We had traveled by van to an undisclosed location, climbing stairs in an oppressive heat to an apartment teeming with armed guards, sweating in their uniforms as fans blew around hot air. Rantissi, I guessed, both needed these guards and wanted to project this show of force. He could barely disguise his disgust for me, and my western (though modest) clothes. And it wasn’t far into the questioning when he made clear his disgust for Americans everywhere, and his total disregard for the young lives the Hamas’ attack had cut short just hours earlier. I knew he was against any negotiation or concessions to bring about peace. He was smug and defiant while talking about slaughtered students with impunity, collateral damage to a higher cause. It was hard not to shudder.

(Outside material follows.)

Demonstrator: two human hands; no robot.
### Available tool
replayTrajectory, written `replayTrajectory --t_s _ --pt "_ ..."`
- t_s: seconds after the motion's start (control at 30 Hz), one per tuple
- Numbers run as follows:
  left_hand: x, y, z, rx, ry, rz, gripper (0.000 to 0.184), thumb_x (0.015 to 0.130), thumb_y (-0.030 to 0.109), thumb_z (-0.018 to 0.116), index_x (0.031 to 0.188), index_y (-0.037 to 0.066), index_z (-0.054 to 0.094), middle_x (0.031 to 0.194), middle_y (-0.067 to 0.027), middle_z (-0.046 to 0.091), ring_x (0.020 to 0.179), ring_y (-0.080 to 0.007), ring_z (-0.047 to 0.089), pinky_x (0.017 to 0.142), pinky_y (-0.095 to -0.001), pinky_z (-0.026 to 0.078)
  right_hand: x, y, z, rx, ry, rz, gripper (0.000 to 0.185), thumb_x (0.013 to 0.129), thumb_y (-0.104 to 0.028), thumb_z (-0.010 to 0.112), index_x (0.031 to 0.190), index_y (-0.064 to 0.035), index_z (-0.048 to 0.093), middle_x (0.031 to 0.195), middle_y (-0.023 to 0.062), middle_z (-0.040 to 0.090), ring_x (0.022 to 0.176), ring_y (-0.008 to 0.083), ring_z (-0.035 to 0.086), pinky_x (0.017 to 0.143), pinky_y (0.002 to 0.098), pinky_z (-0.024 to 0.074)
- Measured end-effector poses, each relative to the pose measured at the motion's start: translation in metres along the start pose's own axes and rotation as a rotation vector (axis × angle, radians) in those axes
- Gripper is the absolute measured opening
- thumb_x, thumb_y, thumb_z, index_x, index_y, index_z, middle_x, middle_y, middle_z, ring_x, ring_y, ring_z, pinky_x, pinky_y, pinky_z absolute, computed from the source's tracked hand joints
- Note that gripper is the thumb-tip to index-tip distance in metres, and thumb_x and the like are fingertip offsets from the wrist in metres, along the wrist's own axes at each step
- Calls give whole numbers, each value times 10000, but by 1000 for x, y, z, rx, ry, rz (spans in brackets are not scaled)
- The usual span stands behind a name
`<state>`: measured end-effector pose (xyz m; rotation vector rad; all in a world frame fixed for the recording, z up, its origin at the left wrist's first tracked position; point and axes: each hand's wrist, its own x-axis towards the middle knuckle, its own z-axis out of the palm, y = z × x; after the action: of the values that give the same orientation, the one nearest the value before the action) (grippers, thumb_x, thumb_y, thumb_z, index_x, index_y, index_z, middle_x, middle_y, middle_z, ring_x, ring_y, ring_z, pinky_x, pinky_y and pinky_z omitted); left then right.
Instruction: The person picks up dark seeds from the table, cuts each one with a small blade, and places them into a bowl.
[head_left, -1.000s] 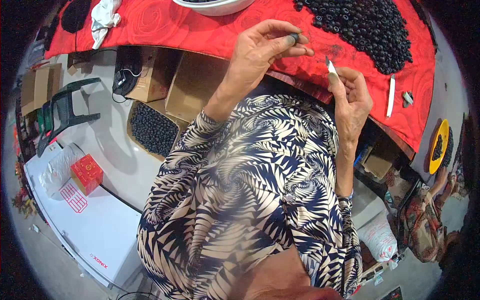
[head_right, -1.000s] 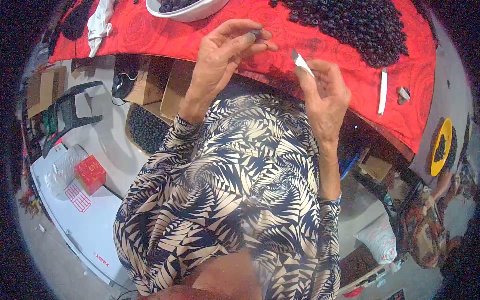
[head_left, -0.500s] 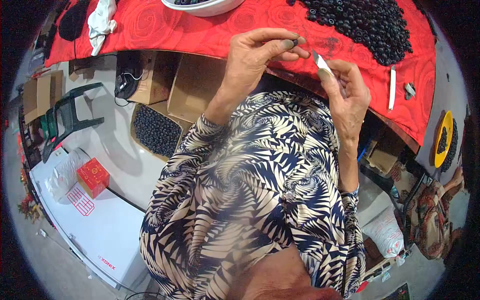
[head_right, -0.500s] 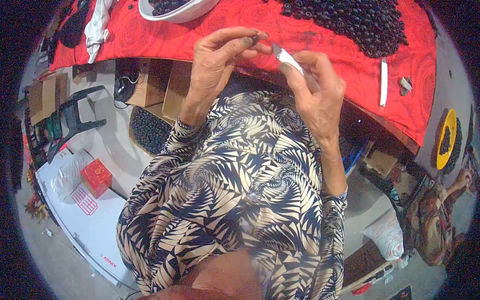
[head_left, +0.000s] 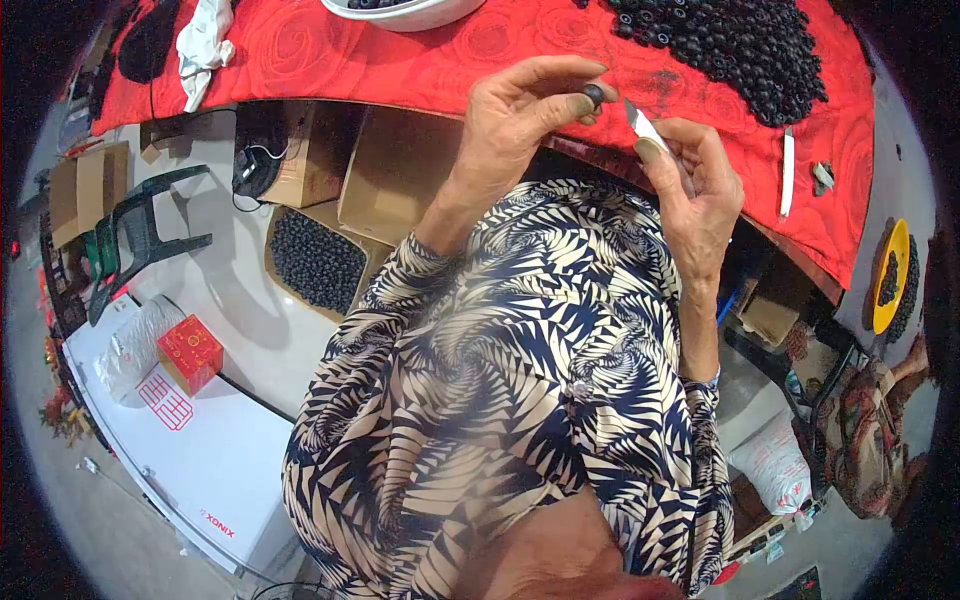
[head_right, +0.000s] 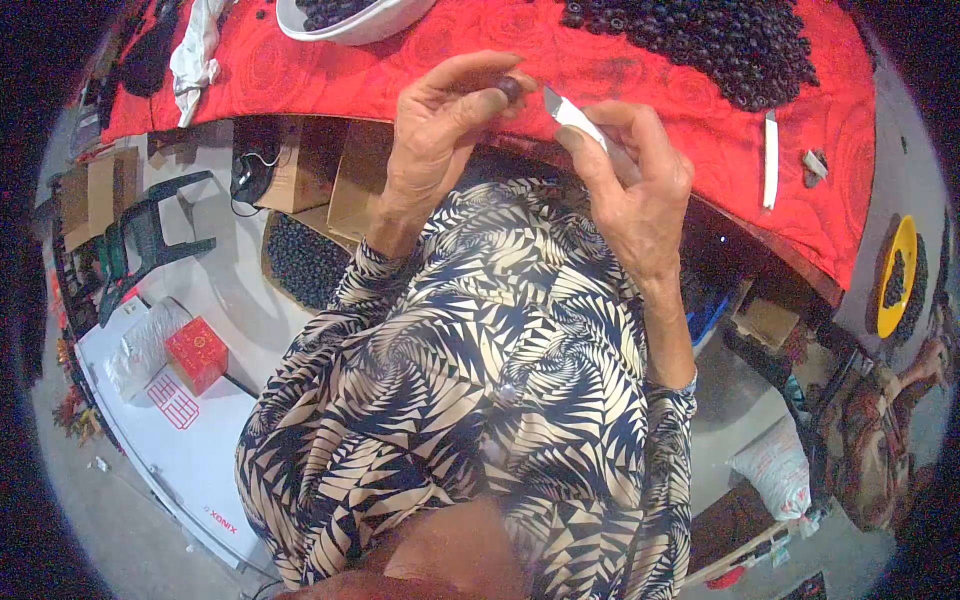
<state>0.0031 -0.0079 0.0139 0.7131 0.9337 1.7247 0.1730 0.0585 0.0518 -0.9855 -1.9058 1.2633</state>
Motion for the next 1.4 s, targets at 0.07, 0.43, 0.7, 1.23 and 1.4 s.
replayTrajectory --t_s 0.07,0.43,0.7,1.23,1.4 --pt "-1 2 1 62 -16 3 256 852 22 576 1102 -31 575 1017 -159 637 915 -171 612 810 -272 501 0 0 0 -12 -6 3 222 798 -94 685 951 19 570 839 101 654 783 134 618 679 271 507" --pt "0 -3 -4 75 -38 49 183 854 -4 555 1030 -25 600 973 -155 633 857 -185 626 742 -278 521 -1 -6 0 0 -25 8 211 796 -76 681 948 20 572 824 99 654 756 128 620 653 266 503" --pt "1 -8 -3 -88 18 -3 221 801 -41 580 1021 -19 590 982 -156 629 840 -183 627 779 -304 533 -1 -11 0 -98 -63 -111 182 788 -64 675 922 10 577 768 106 646 664 148 632 573 279 498" --pt "-2 -7 1 22 48 45 177 779 -55 642 951 -13 636 912 -76 634 843 -109 608 743 -213 496 0 -7 3 -180 -38 -226 190 768 -80 688 911 -13 582 741 99 632 619 190 632 553 300 492" --pt "1 -12 -8 139 -10 122 206 778 -47 648 980 -9 633 907 -69 637 843 -105 602 741 -213 494 0 -3 5 -169 -42 -235 191 767 -79 688 912 -13 582 751 103 633 628 191 633 559 298 491"
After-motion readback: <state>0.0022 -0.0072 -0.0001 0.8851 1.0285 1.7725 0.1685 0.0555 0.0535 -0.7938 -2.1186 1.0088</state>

I remember, too, the anger of Benjamin Netanyahu (then Israel’s minister of foreign affairs and now prime minister) when I drove across Israel with my crew to interview him at midnight. His was the face of both anger and determination. He said that Americans were the ultimate target for Hamas. “They attack us,” he told me, “because they see us. It’s not that they hate America because of Israel; they hate Israel because of America.”
Those back-to-back encounters were, for me, just a microcosmic snapshot in the long and bloody war, as well as insight into a peace process that has confounded so many determined men and women.
Secretary of State John Kerry is now trying to climb this seemingly insurmountable summit to Middle East peace and even making it the target of his legacy. It is a noble, but some would argue, doomed quest. We can only hope the skeptics–realists?–are wrong.
I hold another memory of that time–a searing memory of a beautiful young Palestinian boy, ruddy-cheeked and full of life and laughter and dressed as a suicide bomber. I expressed horror to his grandmother who seemed perplexed by my concern. There was nothing that could make her prouder, she told me, than for her grandson to someday give his life to the cause. I was less than 24 hours removed from rushing to the scene of a suicide bombing on a Jerusalem street. Teams of volunteers–ultra Orthodox Jews–rushed there, too, the walkie-talkies that summoned them still dangling from their belts. While police investigated, they meticulously and respectfully collected body parts, since Jewish law required burial of the whole body on the day of death.
On other trips, there would be visits to the homes of welcoming Palestinians who abhorred violence but believed in their right to a state of their own. They were frustrated by roadblocks that kept them from their jobs and robbed them of the ability to support their families. All of them–Palestinian and Israelis–are the faces of a complex intellectual and political challenge that can be hard, from a distance, to fully comprehend.
When I was leaving the Hamas hideout after the Rantissi interview back in 2002, only then did a member of my crew express fear that Israel would target Rantissi, and that in getting this interview, we could have been collateral damage. Instead, the Israeli Air Force killed him almost two years later, firing Hellfire missles from a helicopter at his car. He was replaced almost immediately.